WHAT THIS TASK INVOLVES —
All lines in the material below that hold "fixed" should be found and copied.

SUPPLIED DATA —

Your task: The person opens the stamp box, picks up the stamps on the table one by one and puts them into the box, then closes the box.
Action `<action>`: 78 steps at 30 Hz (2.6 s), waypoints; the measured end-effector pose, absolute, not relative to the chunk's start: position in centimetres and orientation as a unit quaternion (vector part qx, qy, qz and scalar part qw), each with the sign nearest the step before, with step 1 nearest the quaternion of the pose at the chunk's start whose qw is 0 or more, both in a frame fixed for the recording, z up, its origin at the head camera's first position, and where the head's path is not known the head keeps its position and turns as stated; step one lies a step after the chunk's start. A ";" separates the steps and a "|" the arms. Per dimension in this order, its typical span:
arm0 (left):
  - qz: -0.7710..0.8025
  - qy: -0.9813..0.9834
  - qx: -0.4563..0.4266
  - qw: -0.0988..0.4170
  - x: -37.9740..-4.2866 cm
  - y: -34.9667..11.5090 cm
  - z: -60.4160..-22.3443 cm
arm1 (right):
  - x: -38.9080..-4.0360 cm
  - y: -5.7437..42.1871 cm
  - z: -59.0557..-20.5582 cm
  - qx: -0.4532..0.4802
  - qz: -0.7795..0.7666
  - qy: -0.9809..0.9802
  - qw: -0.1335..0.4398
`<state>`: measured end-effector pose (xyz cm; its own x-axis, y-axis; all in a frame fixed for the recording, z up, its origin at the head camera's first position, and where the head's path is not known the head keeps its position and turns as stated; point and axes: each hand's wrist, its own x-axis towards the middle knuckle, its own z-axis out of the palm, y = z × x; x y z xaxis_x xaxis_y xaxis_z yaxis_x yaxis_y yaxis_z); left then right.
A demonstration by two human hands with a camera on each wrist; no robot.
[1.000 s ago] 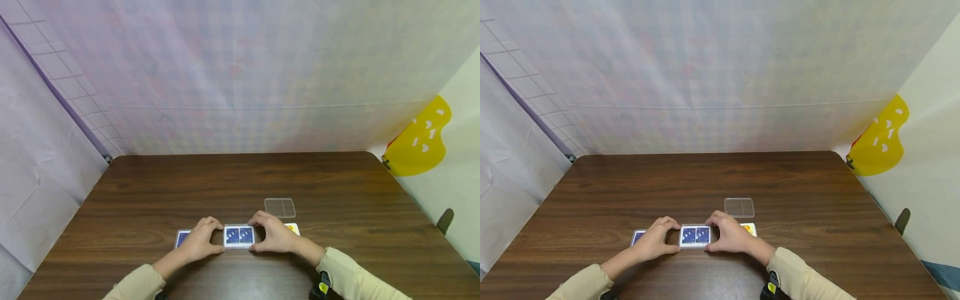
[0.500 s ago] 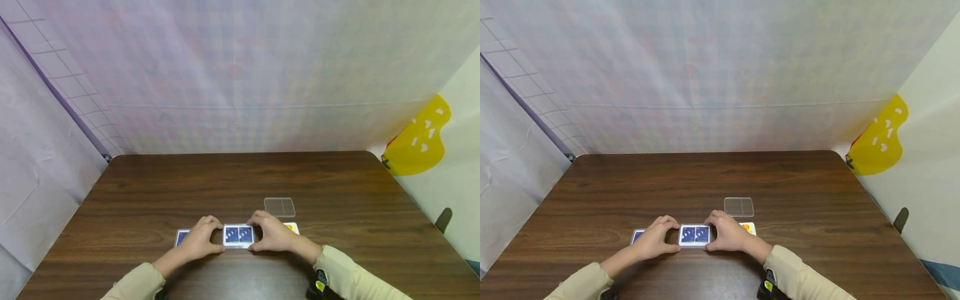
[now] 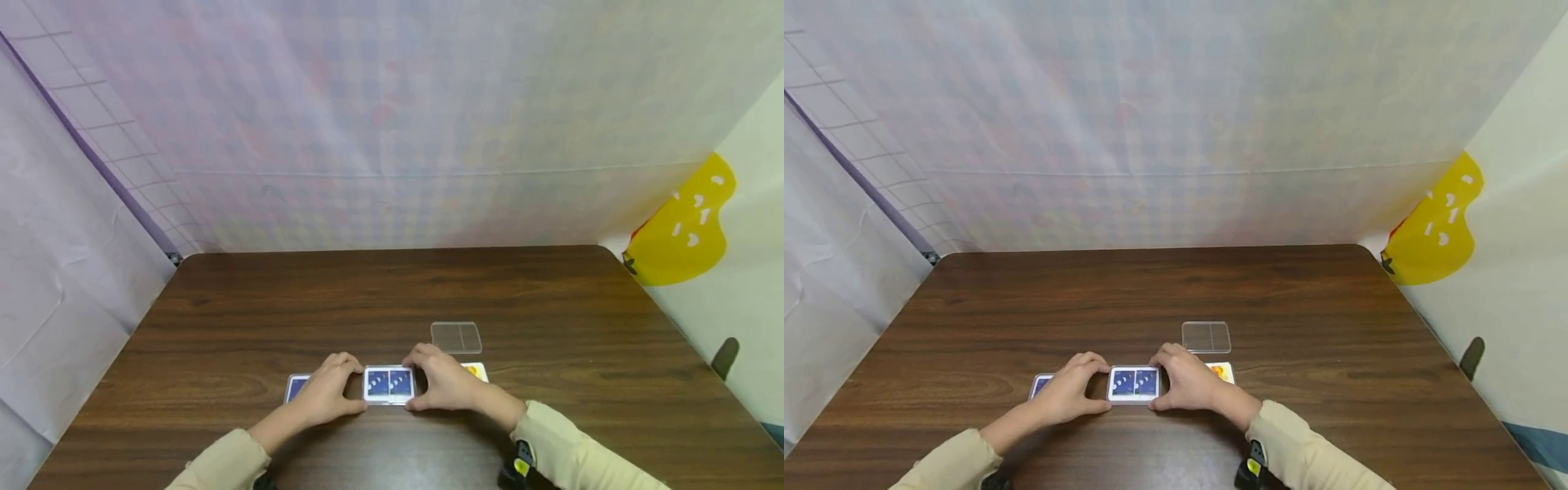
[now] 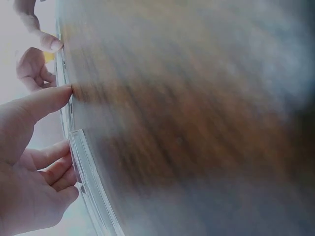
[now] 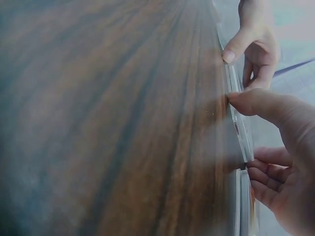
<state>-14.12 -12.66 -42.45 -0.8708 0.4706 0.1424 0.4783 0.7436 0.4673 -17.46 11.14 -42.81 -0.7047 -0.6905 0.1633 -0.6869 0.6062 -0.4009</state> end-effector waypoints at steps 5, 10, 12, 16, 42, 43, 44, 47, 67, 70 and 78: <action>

EXERCISE ANSWER —
Action `<action>`: 78 steps at 30 Hz (2.6 s), waypoints; the measured end-effector pose, absolute, not relative to the chunk's start: position in centimetres and orientation as a unit quaternion (vector part qx, qy, qz and scalar part qw), each with the sign nearest the step before, with step 1 nearest the quaternion of the pose at the chunk's start whose qw is 0 or more, both in a frame fixed for the recording, z up, its origin at the head camera's first position, and where the head's path is not known the head keeps its position and turns as stated; step one lies a step after the chunk's start. A ";" separates the steps and a "|" the arms. Per dimension in this order, its typical span:
`<state>`: measured end-effector pose (xyz cm; its own x-axis, y-axis; all in a frame fixed for the recording, z up, its origin at the head camera's first position, and where the head's path is not known the head keeps its position and turns as stated; point and axes: each hand's wrist, its own x-axis towards the middle knuckle, its own z-axis out of the palm, y = z × x; x y z xaxis_x xaxis_y xaxis_z yaxis_x yaxis_y yaxis_z); left then right.

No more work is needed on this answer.